The rewritten SQL for that is:

select * from (select pk1, pk2, content, sortable, sortable_with_nulls, sortable_with_nulls_2, text from sortable where "sortable_with_nulls" is not null)
  where (sortable_with_nulls_2 > :p2 or (sortable_with_nulls_2 = :p2 and ((pk1 > :p0)
  or
(pk1 = :p0 and pk2 > :p1)))) order by sortable_with_nulls_2, pk1, pk2 limit 101

And it still has the same number of explain steps as the current SQL witohut the subselect.

simonw commented 1 year ago

So I think I can write an abstraction that applies keyset pagination to ANY arbitrary SQL query provided it is given the query, the existing params (so it can pick names for the new params that won't overlap with them), the desired sort order, any existing _next token AND the columns that should be used to tie-break any duplicates.

Those tie breakers will be either the primary key(s) or rowid if none are provided.

What about the case of SQL views, where offset/limit should be used instead?
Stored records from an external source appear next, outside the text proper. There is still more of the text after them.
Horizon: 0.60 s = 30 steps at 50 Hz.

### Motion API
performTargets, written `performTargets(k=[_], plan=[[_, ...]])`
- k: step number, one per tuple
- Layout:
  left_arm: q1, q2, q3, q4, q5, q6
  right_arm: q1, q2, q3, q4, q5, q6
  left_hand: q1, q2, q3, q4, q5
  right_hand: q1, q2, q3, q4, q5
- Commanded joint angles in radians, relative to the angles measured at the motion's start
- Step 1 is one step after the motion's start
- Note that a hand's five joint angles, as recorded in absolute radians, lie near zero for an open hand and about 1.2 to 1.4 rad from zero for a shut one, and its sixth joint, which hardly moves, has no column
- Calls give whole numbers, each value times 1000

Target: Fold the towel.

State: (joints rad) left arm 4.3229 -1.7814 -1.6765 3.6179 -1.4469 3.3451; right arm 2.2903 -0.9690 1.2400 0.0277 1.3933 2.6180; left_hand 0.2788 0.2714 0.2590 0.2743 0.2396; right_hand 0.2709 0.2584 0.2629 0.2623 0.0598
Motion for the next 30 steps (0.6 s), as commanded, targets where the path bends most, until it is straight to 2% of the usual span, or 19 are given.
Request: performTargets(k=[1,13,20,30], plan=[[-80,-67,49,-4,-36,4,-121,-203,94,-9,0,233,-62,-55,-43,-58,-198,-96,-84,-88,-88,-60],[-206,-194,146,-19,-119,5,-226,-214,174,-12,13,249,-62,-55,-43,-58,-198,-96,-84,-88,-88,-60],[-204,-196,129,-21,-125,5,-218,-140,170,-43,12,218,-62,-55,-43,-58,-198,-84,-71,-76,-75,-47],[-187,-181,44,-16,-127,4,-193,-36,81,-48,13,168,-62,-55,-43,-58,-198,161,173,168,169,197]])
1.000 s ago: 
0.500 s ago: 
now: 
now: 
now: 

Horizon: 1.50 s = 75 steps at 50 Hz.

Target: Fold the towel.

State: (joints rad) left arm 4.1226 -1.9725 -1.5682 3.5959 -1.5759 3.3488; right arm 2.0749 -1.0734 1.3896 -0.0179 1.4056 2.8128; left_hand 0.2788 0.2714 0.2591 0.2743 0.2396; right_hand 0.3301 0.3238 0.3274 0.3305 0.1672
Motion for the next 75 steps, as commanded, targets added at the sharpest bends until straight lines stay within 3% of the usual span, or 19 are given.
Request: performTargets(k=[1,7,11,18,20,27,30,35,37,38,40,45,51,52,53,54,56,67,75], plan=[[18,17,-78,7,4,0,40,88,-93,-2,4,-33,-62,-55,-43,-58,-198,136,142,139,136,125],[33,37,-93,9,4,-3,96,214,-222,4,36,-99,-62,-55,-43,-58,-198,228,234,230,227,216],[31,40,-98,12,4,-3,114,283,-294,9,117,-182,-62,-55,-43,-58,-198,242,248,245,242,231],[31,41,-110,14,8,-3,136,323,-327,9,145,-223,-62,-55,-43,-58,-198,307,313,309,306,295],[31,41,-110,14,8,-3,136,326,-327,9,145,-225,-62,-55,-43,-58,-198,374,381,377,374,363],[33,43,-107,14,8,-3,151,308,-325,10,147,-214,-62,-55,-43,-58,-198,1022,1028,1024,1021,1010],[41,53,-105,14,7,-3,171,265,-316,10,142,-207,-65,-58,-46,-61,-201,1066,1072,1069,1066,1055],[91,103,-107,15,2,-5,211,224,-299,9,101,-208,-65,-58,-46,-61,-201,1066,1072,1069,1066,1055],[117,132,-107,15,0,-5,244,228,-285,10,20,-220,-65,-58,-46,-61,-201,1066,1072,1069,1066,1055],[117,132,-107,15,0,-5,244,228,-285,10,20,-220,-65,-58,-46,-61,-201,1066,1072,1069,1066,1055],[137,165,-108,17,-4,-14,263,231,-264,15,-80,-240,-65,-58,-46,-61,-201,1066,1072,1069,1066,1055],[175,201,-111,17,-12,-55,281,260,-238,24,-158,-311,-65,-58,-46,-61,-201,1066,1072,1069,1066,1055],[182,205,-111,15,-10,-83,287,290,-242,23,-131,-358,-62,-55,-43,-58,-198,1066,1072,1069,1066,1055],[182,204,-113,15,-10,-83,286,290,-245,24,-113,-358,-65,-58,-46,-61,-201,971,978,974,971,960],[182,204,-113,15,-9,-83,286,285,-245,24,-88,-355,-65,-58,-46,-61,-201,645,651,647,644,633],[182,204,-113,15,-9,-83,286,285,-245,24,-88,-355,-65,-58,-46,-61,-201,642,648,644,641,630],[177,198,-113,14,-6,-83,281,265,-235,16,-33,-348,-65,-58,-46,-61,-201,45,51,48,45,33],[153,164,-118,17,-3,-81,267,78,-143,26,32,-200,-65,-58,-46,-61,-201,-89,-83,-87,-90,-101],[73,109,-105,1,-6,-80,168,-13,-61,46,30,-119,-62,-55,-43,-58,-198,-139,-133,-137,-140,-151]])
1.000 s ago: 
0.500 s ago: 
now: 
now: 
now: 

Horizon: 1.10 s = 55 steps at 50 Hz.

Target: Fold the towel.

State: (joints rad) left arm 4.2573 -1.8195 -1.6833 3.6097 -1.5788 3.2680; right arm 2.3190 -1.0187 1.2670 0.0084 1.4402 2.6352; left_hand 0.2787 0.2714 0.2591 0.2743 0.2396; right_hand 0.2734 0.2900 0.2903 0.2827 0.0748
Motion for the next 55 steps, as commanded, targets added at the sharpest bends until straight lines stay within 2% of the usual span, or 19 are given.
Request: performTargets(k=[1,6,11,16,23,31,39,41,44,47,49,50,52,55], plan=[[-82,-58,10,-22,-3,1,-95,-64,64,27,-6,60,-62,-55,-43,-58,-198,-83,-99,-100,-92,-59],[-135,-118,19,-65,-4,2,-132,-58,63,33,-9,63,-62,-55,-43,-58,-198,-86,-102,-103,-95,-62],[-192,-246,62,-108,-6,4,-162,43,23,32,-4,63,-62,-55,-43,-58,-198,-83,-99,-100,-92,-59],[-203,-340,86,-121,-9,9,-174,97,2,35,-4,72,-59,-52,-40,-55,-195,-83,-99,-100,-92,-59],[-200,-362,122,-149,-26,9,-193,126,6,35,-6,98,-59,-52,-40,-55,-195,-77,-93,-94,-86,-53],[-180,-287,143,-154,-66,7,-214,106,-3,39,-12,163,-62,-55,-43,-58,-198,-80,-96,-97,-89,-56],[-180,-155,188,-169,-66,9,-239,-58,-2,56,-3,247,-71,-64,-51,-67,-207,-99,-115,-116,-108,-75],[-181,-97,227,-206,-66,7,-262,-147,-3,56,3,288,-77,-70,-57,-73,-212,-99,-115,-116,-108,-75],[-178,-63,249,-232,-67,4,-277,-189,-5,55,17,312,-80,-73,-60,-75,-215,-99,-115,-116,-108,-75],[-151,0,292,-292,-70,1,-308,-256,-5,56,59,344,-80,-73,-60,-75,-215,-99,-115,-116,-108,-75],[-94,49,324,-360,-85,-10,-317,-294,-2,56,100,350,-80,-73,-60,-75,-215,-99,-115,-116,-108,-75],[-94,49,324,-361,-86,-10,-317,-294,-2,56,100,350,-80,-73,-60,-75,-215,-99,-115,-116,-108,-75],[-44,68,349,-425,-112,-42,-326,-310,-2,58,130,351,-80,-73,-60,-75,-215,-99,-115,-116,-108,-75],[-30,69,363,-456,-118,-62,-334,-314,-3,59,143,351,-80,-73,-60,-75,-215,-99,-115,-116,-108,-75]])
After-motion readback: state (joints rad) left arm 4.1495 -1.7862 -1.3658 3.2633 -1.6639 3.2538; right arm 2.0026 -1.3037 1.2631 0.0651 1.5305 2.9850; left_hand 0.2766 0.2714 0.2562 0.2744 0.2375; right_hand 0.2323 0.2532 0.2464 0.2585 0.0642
I'm inclined to have that as a separate pagination abstraction entirely, with the calling code deciding which pagination helper to use based on if keyset pagination makes sense or not.

Might be easier to design a class structure for this starting with OffsetPaginator, then using that to inform the design of KeysetPaginator.

Might put these in datasette.utils.pagination to start off with, then maybe extract them out to sqlite-utils later once they've proven themselves.

simonw commented 1 year ago

Doing this as a class makes sense to me. There are a few steps:

simonw commented 1 year ago

I'm going to build completely separate tests for this in test_pagination.py.

simonw commented 1 year ago

Most complicated example of a paginated query: https://latest.datasette.io/fixtures?sql=select%0D%0A++pk1%2C%0D%0A++pk2%2C%0D%0A++content%2C%0D%0A++sortable%2C%0D%0A++sortable_with_nulls%2C%0D%0A++sortable_with_nulls_2%2C%0D%0A++text%0D%0Afrom%0D%0A++sortable%0D%0Awhere%0D%0A++(%0D%0A++++sortable_with_nulls+is+null%0D%0A++++and+(%0D%0A++++++(pk1+%3E+%3Ap0)%0D%0A++++++or+(%0D%0A++++++++pk1+%3D+%3Ap0%0D%0A++++++++and+pk2+%3E+%3Ap1%0D%0A++++++)%0D%0A++++)%0D%0A++)%0D%0Aorder+by%0D%0A++sortable_with_nulls+desc%2C%0D%0A++pk1%2C%0D%0A++pk2%0D%0Alimit%0D%0A++101&p0=h&p1=r

select
  pk1,
  pk2,
  content,
  sortable,
  sortable_with_nulls,
  sortable_with_nulls_2,
  text
from
  sortable
where
  (
    sortable_with_nulls is null
    and (
      (pk1 > :p0)
      or (
        pk1 = :p0
        and pk2 > :p1
      )
    )
  )
order by
  sortable_with_nulls desc,
  pk1,
  pk2
limit
  101

Generated by this page: https://latest.datasette.io/fixtures/sortable?_next=%24null%2Ch%2Cr&_sort_desc=sortable_with_nulls

The _next= parameter there decodes as $null,h,r - and those components are tilde-encoded, so this can be distinguished from an actual $null value which would be represented as ~24null.

simonw commented 1 year ago

Rather than duplicate this rather awful hack:

https://github.com/simonw/datasette/blob/0b4a28691468b5c758df74fa1d72a823813c96bf/datasette/views/table.py#L694-L714

I'm tempted to say that the code that calls the new pagination helper needs to ensure that the sort or sort_desc columns are selected. If it wants to ditch them later (e.g. because they were not included in ?_col=) it can do that later once the results have come back.